Russian-American economist (born 1975)

Ilya Alekseyevich Strebulaev (Илья Алексеевич Стребулаев; born 17 May 1975) is a Russian-American financial economist, researcher, author, and speaker with expertise in venture capital, startups, and corporate innovation. He has been a professor at the Stanford Graduate School of Business since 2004. From 2018 to 2022, he was on the board of directors of Yandex, the Russian equivalent of Google.

== Early life and education ==
Strebulaev was born in Moscow, Russia on May 17, 1975, to a family of scientists and engineers. He received a B.A. in economics from Moscow State University and an M.A. in economics at the New Economic School in 1999. He then moved to London, where he pursued his doctoral studies at the London Business School under Stephen Schaefer. His doctoral thesis was on corporate financial decision-making. He received a Ph.D. degree in finance in 2004.

==Career ==
In 2004, Strebulaev moved to Stanford, California, when he was hired by the Stanford University Graduate School of Business as an assistant professor of finance. He received tenure at Stanford University in 2010 and was promoted to full professor in 2014. In 2016, Strebulaev was appointed a chaired professor, becoming the inaugural holder of the David S. Lobel Professorship, the first endowed professorship in private equity at Stanford. Since 2010, he has been a research associate at the National Bureau of Economic Research.

In 2015, Strebulaev founded the Venture Capital Initiative at the Stanford Graduate School of Business, and he has been its faculty director since then.

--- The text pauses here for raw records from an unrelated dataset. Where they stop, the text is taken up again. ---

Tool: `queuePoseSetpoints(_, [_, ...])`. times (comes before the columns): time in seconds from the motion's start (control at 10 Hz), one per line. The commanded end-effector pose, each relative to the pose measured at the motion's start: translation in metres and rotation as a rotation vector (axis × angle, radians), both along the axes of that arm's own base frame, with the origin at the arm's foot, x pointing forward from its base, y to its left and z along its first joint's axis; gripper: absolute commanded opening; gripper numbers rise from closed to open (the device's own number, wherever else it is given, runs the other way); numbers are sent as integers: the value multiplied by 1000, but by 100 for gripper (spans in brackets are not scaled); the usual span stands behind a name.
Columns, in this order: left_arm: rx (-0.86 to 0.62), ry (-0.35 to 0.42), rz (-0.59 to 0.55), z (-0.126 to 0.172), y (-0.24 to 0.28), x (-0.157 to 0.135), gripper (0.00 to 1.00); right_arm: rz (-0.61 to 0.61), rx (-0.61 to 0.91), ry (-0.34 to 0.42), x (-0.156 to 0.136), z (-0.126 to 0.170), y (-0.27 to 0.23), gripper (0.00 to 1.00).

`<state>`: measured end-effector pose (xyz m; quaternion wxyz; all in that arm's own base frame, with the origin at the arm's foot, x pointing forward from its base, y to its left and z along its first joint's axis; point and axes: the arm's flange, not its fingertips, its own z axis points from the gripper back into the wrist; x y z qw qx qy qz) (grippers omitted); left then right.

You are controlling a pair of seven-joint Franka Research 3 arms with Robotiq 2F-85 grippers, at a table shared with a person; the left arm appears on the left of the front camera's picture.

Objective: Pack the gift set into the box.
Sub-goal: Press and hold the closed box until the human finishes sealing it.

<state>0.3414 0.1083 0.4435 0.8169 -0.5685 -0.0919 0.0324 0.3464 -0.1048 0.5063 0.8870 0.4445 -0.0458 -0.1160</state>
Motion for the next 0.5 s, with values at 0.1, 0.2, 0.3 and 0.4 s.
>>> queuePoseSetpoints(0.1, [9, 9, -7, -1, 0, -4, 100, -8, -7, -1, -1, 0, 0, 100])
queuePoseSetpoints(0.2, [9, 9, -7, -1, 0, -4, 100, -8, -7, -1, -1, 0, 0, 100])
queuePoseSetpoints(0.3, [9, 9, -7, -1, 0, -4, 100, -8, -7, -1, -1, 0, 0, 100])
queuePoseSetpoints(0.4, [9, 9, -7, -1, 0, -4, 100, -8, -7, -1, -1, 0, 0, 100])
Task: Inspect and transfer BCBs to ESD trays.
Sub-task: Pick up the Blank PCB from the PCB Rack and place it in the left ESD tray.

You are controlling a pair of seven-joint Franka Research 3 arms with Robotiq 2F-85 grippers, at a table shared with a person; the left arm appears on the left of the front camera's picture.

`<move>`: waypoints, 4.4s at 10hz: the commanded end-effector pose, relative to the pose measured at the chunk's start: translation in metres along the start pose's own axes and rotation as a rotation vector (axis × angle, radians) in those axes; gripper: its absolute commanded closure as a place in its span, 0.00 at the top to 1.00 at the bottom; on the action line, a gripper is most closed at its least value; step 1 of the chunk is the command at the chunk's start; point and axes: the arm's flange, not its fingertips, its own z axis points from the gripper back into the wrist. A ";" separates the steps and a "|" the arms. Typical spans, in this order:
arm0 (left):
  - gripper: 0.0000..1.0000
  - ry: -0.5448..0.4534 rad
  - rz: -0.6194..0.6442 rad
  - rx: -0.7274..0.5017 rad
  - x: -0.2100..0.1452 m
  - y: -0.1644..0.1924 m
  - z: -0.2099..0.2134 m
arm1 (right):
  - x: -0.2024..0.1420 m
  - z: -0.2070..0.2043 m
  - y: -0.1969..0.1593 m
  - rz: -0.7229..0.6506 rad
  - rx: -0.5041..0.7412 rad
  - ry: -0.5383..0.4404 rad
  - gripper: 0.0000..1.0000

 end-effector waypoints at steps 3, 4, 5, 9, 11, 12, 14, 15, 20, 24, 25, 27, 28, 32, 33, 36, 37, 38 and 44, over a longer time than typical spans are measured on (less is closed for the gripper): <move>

In 2018, he became a member of the board of directors of Yandex, Russias largest internet and tech company and in March 2022, he resigned from it.

== Personal life ==
Strebulaev is married to Anna Dvornikova; the couple has two children. He holds dual US and Russian citizenship.

== Work==
Strebulaev developed a framework with Will Gornall that assesses the value of private venture capital (VC) backed companies. Their valuation model is built on the option pricing methodology and takes into account complicated shareholder structures of VC-backed companies. They found that most unicorns (highly valued VC-backed companies) are overvalued, with a median overvaluation of 50%. Strebulaev's research also includes studies on the decision-making of startup investors, the organization and design of VC and corporate VC units, and the importance of venture capital in innovation and the economy. He has shown that the VC industry led to the creation of most large public US companies in the last 50 years and is an important growth engine behind the US innovation economy.
His work has been widely published in leading academic journals including The Journal of Finance, The Review of Financial Studies, and The Journal of Financial Economics. Strebulaev has received many awards for his work, including the First Paper Prize of the Brattle Award in the Journal of Finance and The First Place of the Fama-DFA Prize at the Journal of Financial Economics.

He is known for actively sharing his research and teaching insights on LinkedIn and other social media platforms.

===Teaching ===
Strebulaev has been teaching at MBA, MSx, Ph.D., and Executive Education programs at Stanford. In 2013, Strebulaev developed an MBA-level course on angel and venture capital financing and decision-making, which he has been teaching with famous VCs for the past ten years, with almost 1,000 students taking the class. The class covers many aspects of VC financing, the decision making of startup investors, and startup valuation. Strebulaev also developed a class on the private equity industry in 2021.

In 2009, Strebulaev received the MBA Distinguished Teacher Award at the Stanford Graduate School of Business. He also received the Master's in Management Inaugural Best Teacher Award at the London Business School in 2010 and the Sloan Teaching Excellence Award at the Stanford Graduate School of Business in 2013.

Strebulaev frequently leads workshops and executive sessions on corporate innovation, venture capital, Silicon Valley, and strategic decision-making for senior leaders around the world.